**Exercise**
Every line of the data should be retyped with no difference from the original.

**Given data**
===

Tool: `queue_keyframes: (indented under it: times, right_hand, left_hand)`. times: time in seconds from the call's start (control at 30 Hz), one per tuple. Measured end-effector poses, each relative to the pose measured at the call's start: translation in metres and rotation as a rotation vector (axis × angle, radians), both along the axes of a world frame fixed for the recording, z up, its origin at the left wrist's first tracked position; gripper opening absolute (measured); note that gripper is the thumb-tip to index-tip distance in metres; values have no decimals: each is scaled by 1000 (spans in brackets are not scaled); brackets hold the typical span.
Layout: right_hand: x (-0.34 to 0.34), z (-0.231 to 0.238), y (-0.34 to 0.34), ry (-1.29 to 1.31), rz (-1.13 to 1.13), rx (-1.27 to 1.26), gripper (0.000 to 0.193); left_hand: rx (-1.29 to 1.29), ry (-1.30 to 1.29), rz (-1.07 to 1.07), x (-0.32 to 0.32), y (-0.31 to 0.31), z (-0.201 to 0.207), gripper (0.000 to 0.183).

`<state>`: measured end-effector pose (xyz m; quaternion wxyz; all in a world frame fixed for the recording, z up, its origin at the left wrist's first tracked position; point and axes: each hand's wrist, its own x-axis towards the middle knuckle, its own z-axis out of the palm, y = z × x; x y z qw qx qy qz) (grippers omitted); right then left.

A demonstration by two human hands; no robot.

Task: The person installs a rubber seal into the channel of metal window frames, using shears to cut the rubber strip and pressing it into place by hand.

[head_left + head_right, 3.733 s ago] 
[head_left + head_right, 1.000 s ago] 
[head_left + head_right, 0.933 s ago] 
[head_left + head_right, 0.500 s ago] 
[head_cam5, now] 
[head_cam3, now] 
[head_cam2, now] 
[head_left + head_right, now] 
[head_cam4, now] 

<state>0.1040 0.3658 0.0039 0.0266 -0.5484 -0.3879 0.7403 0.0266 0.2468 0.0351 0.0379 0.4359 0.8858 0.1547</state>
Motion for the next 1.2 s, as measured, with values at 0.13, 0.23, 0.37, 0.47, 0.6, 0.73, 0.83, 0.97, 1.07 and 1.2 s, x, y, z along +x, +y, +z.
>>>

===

**Task result**
Tool: `queue_keyframes: (indented under it: times, right_hand, left_hand)`. times: time in seconds from the call's start (control at 30 Hz), one per tuple. Measured end-effector poses, each relative to the pose measured at the call's start: translation in metres and rotation as a rotation vector (axis × angle, radians), both along the axes of a world frame fixed for the recording, z up, its origin at the left wrist's first tracked position; gripper opening absolute (measured); note that gripper is the thumb-tip to index-tip distance in metres; values have no decimals: each is scaled by 1000 (spans in brackets are not scaled); brackets hold the typical span.
Layout: right_hand: x (-0.34 to 0.34), z (-0.231 to 0.238), y (-0.34 to 0.34), ry (-1.29 to 1.31), rz (-1.13 to 1.13), rx (-1.27 to 1.26), gripper (0.000 to 0.193); left_hand: rx (-1.29 to 1.29), ry (-1.30 to 1.29), rz (-1.07 to 1.07), x (-0.32 to 0.32), y (-0.31 to 0.31), z (-0.201 to 0.207), gripper (0.000 to 0.183).

`<state>`: measured end-effector pose (xyz m; quaternion wxyz; all in a world frame fixed for the recording, z up, its origin at the left wrist's first tracked position; point and axes: each hand's wrist, its own x-axis towards the middle knuckle, its own z-axis out of the palm, y = z × x; x y z qw qx qy qz) (grippers omitted); right then left.

A demonstration by two human hands; no robot.

Task: The person installs a rubber seal into the channel of metal window frames, using shears to cut the rubber strip and pressing it into place by hand.

[head_left + head_right, 3.733 s ago] 
[head_left + head_right, 1.000 s ago] 
[head_left + head_right, 0.933 s ago] 
[head_left + head_right, 0.500 s ago] 
[head_cam5, now] 
[head_cam3, now] 
[head_cam2, now] 
[head_left + head_right, now] 
[head_cam4, now] 

<state>0.1040 0.3658 0.0039 0.0266 -0.5484 -0.3879 0.7403 0.0266 0.2468 0.0351 0.0379 0.4359 0.8858 0.1547</state>
Motion for the next 1.2 s, as measured, with values at 0.13, 0.23, 0.37, 0.47, 0.6, 0.73, 0.83, 0.97, 1.07 and 1.2 s, x, y, z along +x, +y, +z.
>>>

This answer is complete.